Brajendranath Sana, a plastic cup wholesaler at Boro Bazar, said there are 7-8 wholesale traders of plastic cups in Khulna and they each supplied retailers with around 100,000 plastic cups every day. 

Unfortunately, because after their single-use purpose they are dumped carelessly, with most of them ending up in drains and sewers, it is responsible for waterlogging problems throughout the district.

Mamun Hossain, a tea-seller in Daulatpur, said: “There are two types of disposable tea cups in the market—plastic and paper. Each paper cup has a retail price of Tk1, whereas 100 plastic cups cost Tk75-85 in retail price and are even cheaper in wholesale price. Plastic cups are high in demand among tea-sellers for being cheap, but paper cups are better for the environment as they as decomposable.”

“Single-use plastic tea cups can have severe harmful implications to the environment once they make their way to rivers and oceans. Once water is contaminated, it is difficult, costly and often impossible to remove the pollutants. We know that it can take up to 1,000 years for a single plastic bottle to decompose in water, not to mention the harmful chemicals in plastic contributing to bacterial, viral and parasitic diseases,” said Adv Kudrote E Khoda, Khulna divisional committee secretary of Sushasoner Jonno Nagorik (SUJAN), an NGO that advocates good governance.

“Initiatives need to be taken now to ban the production and use of plastic cups and at the same time, people need to be made aware of the single-use coffee cups made from paper as an alternative,” he added. 

Mahfuzur Rahman Mukul, Khulna divisional coordinator of Bangladesh Environmental Lawyers Association (BELA), said: “Plastic is also full of hazardous chemicals that can migrate into the items we consume. More importantly, large-scale plastic production increases carbon emissions which may bring about extreme weather, including droughts, severe storms and calamitous wildfires.”
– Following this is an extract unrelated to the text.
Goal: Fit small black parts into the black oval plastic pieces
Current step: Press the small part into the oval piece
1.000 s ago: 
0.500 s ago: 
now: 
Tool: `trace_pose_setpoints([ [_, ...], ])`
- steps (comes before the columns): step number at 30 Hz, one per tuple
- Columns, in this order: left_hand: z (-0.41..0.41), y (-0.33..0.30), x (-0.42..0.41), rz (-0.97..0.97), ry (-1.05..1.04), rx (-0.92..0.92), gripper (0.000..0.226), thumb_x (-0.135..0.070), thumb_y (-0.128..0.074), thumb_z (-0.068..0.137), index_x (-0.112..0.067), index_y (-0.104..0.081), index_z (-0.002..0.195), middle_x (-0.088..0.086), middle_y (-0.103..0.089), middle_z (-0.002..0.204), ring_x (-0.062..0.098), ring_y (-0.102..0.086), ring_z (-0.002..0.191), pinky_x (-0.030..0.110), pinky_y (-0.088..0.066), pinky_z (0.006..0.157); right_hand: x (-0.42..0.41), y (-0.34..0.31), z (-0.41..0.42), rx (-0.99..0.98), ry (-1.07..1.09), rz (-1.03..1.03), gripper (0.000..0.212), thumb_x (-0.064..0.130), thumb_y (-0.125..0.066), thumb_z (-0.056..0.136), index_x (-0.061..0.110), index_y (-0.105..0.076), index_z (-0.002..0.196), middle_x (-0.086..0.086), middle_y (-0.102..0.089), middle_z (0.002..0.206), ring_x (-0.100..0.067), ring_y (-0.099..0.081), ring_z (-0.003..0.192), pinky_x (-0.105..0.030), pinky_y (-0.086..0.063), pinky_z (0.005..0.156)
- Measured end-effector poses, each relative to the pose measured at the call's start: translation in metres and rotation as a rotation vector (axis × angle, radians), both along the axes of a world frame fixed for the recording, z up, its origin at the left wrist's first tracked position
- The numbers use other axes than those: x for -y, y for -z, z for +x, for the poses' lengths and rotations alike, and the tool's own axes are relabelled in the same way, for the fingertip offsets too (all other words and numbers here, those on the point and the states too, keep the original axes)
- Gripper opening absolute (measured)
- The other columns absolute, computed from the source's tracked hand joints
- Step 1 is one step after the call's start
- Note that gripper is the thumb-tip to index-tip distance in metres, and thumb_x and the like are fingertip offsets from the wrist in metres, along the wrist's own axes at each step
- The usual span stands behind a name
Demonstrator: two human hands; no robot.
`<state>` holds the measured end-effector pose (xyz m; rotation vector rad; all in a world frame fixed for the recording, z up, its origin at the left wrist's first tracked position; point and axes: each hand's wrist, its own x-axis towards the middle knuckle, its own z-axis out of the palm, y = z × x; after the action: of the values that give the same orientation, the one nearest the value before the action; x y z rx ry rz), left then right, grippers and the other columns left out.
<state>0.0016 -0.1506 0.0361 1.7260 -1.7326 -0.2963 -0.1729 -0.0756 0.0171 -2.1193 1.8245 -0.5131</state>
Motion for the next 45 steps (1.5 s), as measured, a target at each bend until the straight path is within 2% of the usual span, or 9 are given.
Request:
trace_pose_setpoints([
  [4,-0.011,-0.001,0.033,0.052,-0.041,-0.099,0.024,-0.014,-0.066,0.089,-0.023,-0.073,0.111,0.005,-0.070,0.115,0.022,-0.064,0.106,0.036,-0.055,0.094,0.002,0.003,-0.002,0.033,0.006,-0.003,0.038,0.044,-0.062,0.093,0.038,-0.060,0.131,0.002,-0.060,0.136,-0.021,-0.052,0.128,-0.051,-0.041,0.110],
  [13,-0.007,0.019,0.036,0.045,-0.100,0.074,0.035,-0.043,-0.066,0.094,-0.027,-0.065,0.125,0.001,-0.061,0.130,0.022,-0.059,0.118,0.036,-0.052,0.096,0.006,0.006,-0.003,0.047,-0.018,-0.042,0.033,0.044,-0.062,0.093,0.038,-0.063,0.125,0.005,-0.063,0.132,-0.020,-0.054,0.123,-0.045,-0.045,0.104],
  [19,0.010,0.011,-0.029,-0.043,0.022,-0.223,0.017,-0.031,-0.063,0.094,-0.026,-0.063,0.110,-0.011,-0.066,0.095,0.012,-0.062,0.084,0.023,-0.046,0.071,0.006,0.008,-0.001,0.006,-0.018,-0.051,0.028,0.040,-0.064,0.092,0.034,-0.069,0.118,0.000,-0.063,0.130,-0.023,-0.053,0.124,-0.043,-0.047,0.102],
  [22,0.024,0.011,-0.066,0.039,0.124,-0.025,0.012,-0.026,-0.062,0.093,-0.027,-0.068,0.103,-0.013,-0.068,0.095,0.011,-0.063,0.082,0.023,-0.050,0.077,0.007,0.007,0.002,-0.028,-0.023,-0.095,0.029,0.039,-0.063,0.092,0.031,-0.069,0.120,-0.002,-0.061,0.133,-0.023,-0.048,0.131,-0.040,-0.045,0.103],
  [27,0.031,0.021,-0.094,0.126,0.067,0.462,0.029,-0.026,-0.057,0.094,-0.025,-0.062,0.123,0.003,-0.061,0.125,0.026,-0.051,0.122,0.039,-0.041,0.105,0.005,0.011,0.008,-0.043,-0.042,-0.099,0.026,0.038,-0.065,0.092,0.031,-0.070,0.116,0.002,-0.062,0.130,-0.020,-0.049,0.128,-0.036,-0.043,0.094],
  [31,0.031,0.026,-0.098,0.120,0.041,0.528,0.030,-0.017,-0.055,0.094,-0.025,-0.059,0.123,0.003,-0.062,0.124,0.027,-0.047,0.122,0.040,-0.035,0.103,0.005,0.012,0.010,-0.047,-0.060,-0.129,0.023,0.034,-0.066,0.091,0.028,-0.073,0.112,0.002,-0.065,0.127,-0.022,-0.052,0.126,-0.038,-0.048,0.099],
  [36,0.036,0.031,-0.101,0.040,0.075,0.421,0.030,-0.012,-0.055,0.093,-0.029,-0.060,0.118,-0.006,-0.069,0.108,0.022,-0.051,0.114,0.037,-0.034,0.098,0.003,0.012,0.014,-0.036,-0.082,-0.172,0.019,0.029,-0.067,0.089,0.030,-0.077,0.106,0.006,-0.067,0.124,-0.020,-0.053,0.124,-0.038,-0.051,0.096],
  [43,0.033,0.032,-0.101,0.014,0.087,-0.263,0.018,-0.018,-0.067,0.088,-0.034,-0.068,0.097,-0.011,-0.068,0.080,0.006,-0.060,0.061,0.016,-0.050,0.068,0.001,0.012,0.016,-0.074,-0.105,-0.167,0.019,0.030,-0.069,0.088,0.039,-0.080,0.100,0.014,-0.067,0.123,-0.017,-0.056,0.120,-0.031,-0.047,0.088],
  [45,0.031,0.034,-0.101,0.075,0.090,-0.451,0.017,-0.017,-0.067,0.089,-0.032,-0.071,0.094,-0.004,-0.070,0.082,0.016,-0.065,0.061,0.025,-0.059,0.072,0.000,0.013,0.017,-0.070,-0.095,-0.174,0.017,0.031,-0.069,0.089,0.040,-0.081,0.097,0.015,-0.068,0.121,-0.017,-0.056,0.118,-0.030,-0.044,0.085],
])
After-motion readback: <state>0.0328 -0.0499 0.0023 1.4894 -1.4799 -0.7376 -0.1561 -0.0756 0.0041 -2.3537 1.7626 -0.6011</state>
“People do not have to choose one crisis over another. The plastic pollution and climate crises are much more long-term threats to our health, wealth and environmental sustainability than the Covid-19 crisis,” he added.

Khulna City Corporation’s Chief Waste Management Officer AH Aziz said: “Single-use plastic cups discarded carelessly and left to flutter around the environment pose the bigger threat to public health, not to mention generating even more plastic pollution.”